Menopause signifies the permanent cessation of ovarian function and women’s from a reproductive to a non-reproductive phase of life. It occurs when a woman stops menstruating, most often between age 45 and 55. It marks a critical stage characterized transition by remarkable changes in hormonal and menstruation patterns, as well as both physiological and psychosocial symptoms.
Many women may believe that the beginning of the menopause is when periods stop but, menopause doesn’t officially begin until you’ve gone 12 months without a menstrual period.
Whole Menopause Transition (MT) process from being premenopausal to post-menopausal can last up to 10 years. The lead-up to “the change” is called perimenopause; the after time is post-menopause. During these years, the levels of the hormones estrogen, progesterone, and testosterone drop off. Menopause can be induced artificially by removal of the ovaries or through chemotherapy.
Menopause transition is categorised in two main phases- Premenopause and Perimenopause.
Premenopause, when you still have periods whether they’re regular or irregular and have no symptoms of perimenopause or menopause.
On the other hand, in Perimenopause (around menopause) you’ll start to experience symptoms of menopause, which includes...

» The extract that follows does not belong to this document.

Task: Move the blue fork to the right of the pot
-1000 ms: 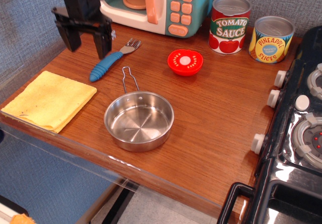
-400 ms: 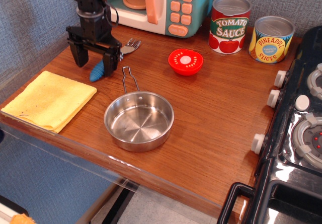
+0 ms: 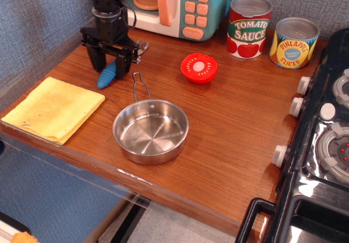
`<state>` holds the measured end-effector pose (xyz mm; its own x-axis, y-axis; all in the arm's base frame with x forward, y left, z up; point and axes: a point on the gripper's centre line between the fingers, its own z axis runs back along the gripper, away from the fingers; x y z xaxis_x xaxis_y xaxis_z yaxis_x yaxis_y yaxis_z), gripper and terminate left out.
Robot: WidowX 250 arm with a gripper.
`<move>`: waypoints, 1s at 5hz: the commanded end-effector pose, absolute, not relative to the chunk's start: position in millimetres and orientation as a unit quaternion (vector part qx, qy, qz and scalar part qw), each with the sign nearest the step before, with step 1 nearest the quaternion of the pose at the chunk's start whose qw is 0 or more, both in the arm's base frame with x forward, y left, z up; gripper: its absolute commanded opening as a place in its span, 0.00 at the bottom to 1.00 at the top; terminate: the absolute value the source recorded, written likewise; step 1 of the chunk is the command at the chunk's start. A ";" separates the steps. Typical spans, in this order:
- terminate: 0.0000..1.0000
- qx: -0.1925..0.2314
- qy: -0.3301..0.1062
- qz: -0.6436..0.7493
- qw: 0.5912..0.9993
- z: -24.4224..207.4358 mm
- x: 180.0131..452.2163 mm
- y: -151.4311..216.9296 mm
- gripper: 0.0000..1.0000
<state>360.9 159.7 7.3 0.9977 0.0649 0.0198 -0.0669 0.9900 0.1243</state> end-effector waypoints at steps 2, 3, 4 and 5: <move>0.00 0.050 -0.040 0.110 0.992 34.5 340.3 152.7 0.00; 0.00 0.050 -0.112 0.181 0.976 81.5 317.7 159.8 0.00; 0.00 0.078 -0.168 0.189 0.964 130.6 302.5 158.6 0.00; 0.00 0.078 -0.210 0.213 0.951 159.4 290.3 153.8 0.00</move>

periods that are heavier or lighter than normal
worse premenstrual syndrome (PMS) before periods
loss of sex drive
urinary tract infections (UTIs)
fertility issues in women who are trying to conceive
Over the course of perimenopause, hormone levels continuously fluctuate, estrogen levels drop and the body stops releasing eggs.

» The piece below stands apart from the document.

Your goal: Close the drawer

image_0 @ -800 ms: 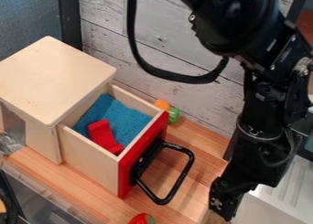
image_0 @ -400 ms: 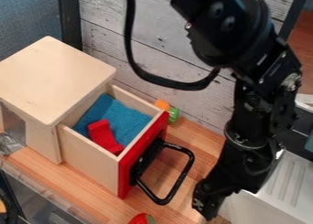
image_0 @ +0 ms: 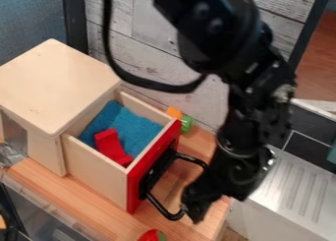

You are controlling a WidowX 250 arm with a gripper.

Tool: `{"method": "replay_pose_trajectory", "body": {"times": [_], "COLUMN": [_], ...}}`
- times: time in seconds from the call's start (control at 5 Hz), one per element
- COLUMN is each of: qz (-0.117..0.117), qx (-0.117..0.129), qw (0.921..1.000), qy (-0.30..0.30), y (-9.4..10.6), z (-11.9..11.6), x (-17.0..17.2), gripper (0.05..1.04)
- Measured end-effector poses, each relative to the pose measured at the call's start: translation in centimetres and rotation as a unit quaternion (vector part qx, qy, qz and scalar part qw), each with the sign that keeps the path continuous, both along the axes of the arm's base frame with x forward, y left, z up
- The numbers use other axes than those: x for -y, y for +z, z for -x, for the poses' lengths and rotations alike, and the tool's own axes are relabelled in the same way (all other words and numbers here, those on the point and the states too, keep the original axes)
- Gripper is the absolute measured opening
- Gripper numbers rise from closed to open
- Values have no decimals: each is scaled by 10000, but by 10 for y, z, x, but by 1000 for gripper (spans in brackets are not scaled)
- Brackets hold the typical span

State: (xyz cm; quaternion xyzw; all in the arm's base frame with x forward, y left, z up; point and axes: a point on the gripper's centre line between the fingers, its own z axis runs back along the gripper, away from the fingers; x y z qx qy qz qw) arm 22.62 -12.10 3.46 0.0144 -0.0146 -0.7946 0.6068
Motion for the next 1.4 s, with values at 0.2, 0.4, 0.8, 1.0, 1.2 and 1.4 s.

When Estrogen levels drop, it affects the levels of other chemicals in your body too. Dopamine and serotonin, two brain chemicals that are known to play a role in ADHD, are often affected.
On average, perimenopause lasts around 4 years, but it can be as short as a few months or as long as a decade.

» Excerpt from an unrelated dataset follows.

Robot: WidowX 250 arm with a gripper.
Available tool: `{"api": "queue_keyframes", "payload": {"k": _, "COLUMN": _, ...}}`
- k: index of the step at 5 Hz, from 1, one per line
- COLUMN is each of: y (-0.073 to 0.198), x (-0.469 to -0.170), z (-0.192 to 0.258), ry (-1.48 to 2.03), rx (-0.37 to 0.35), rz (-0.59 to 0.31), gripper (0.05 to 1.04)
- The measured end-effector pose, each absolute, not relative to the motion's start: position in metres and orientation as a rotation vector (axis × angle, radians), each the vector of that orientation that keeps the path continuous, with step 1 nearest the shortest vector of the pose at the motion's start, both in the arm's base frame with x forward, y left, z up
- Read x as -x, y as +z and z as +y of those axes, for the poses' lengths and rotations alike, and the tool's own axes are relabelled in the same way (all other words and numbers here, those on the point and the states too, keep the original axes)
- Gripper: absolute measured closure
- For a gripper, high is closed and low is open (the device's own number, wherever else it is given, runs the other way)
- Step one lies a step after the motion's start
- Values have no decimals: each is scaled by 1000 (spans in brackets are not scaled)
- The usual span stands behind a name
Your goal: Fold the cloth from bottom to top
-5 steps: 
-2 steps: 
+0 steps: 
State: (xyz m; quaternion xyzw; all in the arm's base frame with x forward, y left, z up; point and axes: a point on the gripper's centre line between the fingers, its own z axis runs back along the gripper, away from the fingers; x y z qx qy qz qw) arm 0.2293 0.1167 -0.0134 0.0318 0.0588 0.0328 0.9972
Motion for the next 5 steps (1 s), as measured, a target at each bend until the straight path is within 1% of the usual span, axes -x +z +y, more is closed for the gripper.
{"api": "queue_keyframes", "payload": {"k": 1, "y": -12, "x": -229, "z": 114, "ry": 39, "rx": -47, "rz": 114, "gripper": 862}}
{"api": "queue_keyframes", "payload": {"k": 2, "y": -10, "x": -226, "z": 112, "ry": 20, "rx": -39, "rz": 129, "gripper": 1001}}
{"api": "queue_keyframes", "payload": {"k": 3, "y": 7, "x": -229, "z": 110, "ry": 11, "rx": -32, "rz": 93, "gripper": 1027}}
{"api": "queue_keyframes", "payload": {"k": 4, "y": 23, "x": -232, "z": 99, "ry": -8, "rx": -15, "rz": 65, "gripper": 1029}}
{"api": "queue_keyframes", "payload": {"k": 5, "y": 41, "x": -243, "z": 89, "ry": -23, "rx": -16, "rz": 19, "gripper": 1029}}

Duration of Menopausal Transition,
Perimenopause is divided into two stages: Early-stage perimenopause is when your menstrual cycle starts to become unpredictable. Over the span of a few months, you get your period a week or more later than your usual cycle. Late-stage perimenopause occurs when you start having two months between cycles. This whole process can start 8 to 10 years before menopause.
Transitioning into menopause (MT) can be a more turbulent time for many women, as this includes more severe health risks that a woman must know.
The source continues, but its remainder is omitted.